From the records below, transcribe only the lines running from the one with "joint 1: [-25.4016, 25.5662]" through the one with "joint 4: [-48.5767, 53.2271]". Keep both of those end lines.

++++++

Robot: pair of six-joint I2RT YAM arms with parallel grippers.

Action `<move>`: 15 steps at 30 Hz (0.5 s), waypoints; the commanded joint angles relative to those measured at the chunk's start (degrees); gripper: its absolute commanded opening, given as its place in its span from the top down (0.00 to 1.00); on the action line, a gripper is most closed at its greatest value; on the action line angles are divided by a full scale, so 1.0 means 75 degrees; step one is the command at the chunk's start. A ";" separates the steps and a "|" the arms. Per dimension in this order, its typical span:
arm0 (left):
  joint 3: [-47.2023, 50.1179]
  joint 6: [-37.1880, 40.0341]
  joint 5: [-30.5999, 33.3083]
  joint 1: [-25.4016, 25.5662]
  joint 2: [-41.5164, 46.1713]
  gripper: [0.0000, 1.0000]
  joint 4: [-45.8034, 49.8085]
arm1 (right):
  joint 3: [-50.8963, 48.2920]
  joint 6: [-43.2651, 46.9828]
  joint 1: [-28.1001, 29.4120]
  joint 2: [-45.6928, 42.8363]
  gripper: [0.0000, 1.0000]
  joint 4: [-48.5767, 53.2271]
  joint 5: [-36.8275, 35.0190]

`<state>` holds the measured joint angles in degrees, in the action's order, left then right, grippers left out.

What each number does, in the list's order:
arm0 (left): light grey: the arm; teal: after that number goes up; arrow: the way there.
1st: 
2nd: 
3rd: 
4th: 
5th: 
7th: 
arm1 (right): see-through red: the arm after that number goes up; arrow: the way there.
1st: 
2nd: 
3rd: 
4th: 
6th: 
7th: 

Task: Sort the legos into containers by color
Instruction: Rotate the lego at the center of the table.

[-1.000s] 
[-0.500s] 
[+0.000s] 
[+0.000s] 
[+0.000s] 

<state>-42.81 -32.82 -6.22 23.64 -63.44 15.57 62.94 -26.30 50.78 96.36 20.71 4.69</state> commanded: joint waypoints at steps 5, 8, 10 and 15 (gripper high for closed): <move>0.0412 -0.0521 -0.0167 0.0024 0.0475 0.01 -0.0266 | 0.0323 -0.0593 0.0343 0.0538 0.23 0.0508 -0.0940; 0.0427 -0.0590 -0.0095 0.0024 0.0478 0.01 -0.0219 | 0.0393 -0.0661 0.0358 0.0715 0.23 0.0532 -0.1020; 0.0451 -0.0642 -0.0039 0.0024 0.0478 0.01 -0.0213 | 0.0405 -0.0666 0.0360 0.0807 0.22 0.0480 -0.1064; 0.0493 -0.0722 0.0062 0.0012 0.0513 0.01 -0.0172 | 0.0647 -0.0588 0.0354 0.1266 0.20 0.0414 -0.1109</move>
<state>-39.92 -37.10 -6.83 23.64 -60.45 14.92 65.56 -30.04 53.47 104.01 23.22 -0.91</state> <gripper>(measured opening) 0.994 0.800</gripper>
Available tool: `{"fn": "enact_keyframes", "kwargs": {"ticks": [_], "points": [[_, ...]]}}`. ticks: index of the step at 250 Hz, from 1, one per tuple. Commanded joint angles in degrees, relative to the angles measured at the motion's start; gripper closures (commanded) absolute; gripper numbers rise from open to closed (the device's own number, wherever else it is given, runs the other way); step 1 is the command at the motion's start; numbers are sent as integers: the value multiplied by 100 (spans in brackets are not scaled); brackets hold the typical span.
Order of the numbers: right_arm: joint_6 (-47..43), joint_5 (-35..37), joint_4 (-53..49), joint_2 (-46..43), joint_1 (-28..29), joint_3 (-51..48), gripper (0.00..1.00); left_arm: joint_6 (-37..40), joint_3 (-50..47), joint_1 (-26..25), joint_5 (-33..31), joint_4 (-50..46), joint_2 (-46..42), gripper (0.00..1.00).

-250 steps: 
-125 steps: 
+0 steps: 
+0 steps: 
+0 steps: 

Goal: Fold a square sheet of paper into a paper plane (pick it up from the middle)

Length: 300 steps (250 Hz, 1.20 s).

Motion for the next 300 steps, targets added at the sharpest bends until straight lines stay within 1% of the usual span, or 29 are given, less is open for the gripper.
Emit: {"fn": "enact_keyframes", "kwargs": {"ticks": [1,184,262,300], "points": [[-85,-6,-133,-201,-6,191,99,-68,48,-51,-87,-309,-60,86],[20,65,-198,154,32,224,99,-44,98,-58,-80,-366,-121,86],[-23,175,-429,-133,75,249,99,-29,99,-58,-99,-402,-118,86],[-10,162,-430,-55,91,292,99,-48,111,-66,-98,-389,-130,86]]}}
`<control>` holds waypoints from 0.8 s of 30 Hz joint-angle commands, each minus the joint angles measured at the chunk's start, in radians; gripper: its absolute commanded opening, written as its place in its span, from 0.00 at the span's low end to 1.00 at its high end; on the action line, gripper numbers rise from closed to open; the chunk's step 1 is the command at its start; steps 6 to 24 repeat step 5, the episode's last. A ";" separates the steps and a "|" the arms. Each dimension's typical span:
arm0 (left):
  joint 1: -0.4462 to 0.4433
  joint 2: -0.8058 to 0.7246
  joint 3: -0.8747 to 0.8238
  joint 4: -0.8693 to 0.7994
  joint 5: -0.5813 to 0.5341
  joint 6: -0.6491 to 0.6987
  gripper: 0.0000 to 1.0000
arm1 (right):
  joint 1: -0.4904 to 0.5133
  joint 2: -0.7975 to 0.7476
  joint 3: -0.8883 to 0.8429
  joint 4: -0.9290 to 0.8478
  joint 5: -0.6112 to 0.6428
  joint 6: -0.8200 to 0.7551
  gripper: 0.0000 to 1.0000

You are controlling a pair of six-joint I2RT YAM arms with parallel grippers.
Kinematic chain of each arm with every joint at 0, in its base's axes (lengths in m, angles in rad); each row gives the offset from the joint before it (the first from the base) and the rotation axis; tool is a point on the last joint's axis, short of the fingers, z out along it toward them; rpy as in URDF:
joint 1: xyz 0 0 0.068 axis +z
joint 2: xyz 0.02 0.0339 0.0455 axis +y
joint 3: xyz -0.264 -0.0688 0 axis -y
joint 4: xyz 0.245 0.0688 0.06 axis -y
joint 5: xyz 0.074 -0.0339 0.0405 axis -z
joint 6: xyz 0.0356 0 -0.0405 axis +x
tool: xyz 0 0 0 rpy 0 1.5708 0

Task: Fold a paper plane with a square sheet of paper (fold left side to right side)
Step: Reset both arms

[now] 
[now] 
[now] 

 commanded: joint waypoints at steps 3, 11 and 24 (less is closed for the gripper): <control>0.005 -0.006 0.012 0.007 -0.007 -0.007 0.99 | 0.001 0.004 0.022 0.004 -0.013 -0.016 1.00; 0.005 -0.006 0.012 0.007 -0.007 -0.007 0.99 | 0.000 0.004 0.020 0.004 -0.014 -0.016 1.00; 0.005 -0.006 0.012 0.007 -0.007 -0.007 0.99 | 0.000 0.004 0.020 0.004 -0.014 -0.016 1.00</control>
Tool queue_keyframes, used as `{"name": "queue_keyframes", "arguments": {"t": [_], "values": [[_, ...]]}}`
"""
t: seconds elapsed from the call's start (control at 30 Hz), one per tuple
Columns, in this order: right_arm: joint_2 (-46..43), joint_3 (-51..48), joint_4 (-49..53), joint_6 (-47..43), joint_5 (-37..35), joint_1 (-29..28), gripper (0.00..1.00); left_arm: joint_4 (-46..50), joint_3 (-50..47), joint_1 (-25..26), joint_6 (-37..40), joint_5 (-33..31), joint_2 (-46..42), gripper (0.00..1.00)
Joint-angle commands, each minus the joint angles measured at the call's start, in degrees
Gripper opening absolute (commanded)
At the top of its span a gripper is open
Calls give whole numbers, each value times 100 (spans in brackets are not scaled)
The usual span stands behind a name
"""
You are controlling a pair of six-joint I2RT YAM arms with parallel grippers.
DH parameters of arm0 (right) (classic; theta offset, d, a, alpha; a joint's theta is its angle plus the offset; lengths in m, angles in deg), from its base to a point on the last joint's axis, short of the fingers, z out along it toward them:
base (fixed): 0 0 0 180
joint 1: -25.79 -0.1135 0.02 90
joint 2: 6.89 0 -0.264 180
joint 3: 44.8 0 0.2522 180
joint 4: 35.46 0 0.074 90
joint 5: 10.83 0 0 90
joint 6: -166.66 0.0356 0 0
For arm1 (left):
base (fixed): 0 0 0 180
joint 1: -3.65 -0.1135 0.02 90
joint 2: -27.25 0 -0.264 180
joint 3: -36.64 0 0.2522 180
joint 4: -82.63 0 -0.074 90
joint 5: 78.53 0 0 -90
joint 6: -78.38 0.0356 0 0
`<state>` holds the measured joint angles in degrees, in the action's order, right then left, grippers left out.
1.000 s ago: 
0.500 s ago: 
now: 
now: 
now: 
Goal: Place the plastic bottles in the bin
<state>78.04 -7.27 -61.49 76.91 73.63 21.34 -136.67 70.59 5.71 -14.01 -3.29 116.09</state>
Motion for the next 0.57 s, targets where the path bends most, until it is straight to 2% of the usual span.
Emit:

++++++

SOLUTION FOR THIS EXERCISE:
  joint 1: [-25.4016, 25.5662]
  joint 2: [-41.5164, 46.1713]
  gripper: [0.0000, 1.0000]
  joint 4: [-45.8034, 49.8085]
arm1 (right):
  joint 3: [-50.8963, 48.2920]
  joint 6: [-43.2651, 46.9828]
  joint 1: [-28.1001, 29.4120]
  joint 2: [-45.6928, 42.8363]
  gripper: [0.0000, 1.0000]
  joint 4: [-48.5767, 53.2271]

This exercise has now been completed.